● Your assignment
Retype, word for word, every line from the one holding "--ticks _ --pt" through the one holding "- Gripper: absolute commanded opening" in the entries below, both included, and only those lines.

[Saved data entries]
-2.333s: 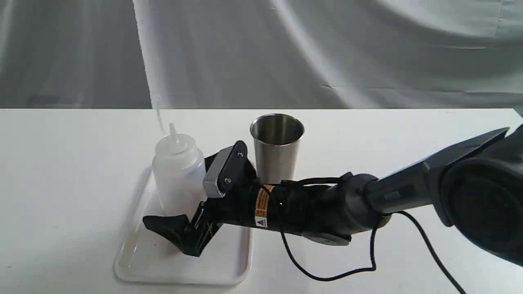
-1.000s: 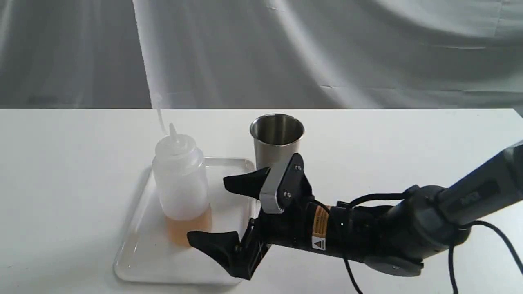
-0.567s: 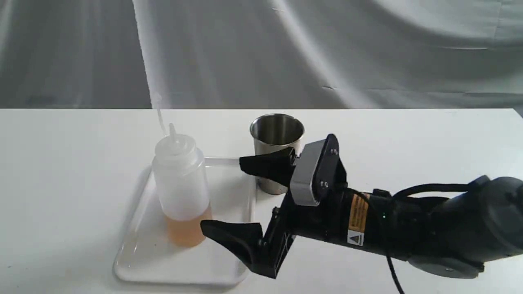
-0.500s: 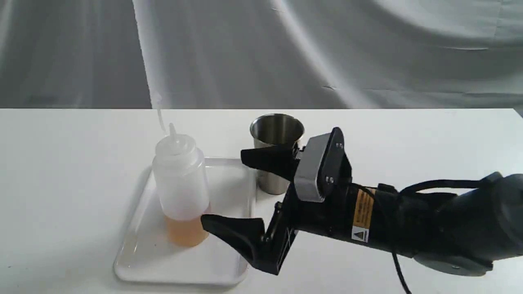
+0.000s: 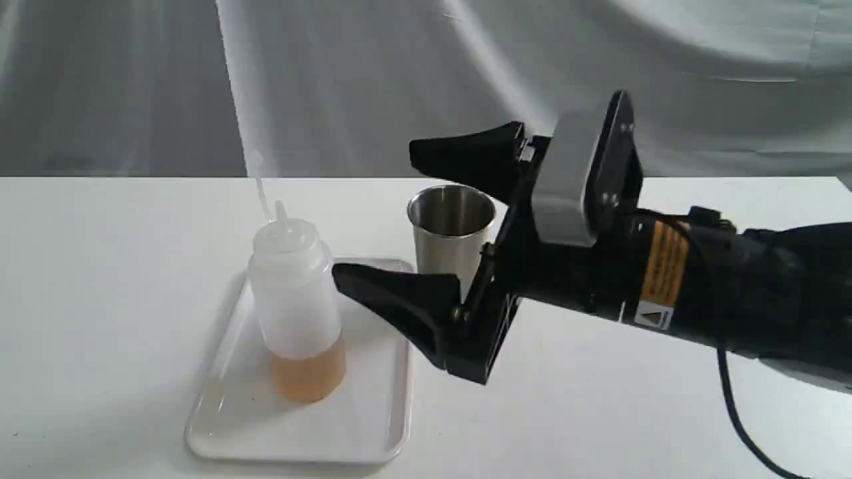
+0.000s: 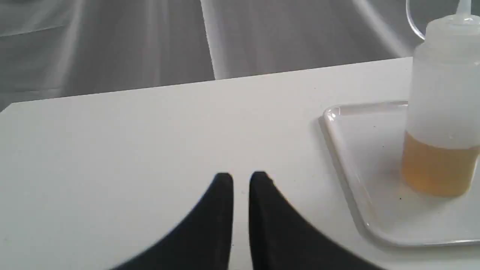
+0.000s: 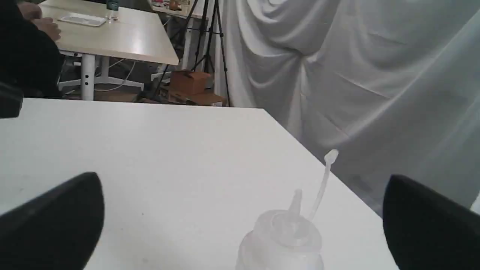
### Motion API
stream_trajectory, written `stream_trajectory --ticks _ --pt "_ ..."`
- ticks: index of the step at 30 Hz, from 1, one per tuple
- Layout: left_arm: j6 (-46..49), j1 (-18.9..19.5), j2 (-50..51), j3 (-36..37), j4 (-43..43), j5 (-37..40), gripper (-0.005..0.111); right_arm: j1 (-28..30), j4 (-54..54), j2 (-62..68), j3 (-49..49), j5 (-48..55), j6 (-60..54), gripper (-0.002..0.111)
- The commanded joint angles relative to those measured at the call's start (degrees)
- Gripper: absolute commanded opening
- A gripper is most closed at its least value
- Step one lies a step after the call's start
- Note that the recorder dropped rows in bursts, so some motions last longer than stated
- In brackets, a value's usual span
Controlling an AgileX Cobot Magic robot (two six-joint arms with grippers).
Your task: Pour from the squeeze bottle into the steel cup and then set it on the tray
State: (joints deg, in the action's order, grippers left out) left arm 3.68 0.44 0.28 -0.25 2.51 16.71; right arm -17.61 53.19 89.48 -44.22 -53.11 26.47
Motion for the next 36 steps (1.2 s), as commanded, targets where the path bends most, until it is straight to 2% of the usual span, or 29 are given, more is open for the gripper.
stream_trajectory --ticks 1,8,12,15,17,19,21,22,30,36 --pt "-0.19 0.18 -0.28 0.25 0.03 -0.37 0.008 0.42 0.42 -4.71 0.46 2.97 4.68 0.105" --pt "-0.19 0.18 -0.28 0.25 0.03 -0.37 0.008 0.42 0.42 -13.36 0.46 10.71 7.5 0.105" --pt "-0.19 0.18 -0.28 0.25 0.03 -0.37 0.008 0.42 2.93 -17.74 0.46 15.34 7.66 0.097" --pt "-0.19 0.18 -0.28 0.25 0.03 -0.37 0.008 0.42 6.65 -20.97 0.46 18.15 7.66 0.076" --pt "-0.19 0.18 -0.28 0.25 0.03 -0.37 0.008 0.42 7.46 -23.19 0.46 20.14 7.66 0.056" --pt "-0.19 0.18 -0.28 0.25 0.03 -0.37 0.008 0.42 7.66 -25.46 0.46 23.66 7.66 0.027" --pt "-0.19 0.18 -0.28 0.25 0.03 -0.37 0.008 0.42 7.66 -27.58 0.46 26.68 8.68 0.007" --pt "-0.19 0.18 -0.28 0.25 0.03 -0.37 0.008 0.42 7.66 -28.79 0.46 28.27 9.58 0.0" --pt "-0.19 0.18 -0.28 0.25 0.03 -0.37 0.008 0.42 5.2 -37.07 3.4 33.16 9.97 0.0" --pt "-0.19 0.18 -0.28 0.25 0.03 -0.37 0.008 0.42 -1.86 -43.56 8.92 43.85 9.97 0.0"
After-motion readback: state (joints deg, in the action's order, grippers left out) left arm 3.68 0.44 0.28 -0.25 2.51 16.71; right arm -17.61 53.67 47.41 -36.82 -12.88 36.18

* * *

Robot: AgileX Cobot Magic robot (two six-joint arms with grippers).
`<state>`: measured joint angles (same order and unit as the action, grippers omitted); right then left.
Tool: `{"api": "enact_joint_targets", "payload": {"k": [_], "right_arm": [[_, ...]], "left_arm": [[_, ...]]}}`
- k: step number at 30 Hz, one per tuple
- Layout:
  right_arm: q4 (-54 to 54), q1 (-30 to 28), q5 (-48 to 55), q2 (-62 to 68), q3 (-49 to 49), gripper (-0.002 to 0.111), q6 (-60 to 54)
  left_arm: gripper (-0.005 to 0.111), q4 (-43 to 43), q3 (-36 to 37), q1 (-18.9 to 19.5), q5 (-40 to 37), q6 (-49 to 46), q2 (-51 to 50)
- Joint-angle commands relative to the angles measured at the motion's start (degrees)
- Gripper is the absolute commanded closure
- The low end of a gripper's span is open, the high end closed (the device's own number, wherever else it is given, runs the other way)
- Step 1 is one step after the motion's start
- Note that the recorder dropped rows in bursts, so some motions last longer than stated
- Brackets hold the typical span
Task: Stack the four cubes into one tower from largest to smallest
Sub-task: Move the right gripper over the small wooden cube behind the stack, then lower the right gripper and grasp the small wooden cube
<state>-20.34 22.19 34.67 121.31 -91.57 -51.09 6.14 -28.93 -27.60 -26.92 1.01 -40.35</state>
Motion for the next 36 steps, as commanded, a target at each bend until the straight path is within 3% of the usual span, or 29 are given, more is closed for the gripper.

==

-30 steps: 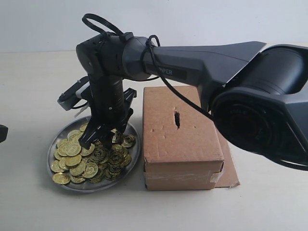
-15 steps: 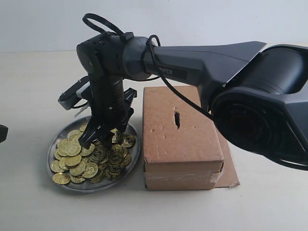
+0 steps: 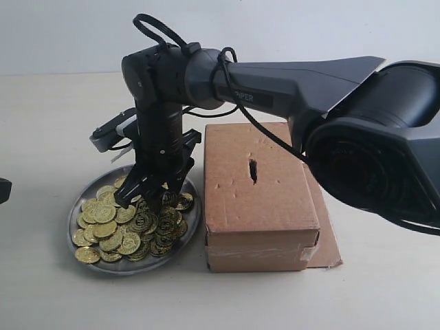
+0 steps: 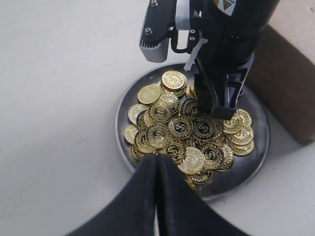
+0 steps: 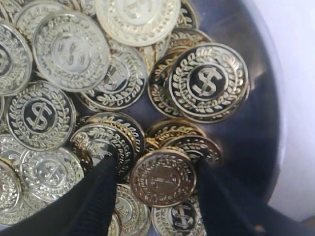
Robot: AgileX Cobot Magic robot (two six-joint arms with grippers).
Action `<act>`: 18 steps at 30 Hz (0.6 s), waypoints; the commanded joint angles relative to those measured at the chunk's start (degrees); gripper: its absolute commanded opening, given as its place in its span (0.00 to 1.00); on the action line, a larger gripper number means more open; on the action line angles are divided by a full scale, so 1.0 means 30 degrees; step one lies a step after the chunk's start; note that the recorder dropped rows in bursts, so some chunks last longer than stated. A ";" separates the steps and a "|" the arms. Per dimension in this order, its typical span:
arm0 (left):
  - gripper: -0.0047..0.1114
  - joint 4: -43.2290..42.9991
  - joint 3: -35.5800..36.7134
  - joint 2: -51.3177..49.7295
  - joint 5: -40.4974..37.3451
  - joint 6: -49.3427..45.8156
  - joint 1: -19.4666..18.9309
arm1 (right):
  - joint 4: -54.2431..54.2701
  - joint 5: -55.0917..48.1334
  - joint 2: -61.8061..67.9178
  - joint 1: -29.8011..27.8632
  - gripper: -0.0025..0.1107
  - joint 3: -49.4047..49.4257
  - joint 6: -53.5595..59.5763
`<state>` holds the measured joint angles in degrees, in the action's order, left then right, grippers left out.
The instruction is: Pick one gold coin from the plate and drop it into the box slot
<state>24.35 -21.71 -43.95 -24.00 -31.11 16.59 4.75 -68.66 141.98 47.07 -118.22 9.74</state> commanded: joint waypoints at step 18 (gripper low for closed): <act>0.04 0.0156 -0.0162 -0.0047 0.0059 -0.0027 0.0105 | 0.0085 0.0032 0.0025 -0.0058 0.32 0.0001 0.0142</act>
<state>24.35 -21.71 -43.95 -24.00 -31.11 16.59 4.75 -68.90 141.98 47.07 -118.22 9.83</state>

● Answer for this exercise
stream_trajectory, written `stream_trajectory --ticks _ --pt "_ ..."`
- ticks: index of the step at 30 Hz, from 1, one per tuple
- Layout: left_arm: j6 (-46..49), j1 (-18.9..19.5), j2 (-50..51), j3 (-36..37), j4 (-43..43), j5 (-37..40), gripper (-0.005..0.111); right_arm: j1 (-28..30), j4 (-54..54), j2 (-62..68), j3 (-49..49), j5 (-48..55), j6 (-60..54), gripper (-0.002..0.111)
- The commanded joint angles relative to those measured at the call's start (degrees)
- Gripper: absolute commanded opening

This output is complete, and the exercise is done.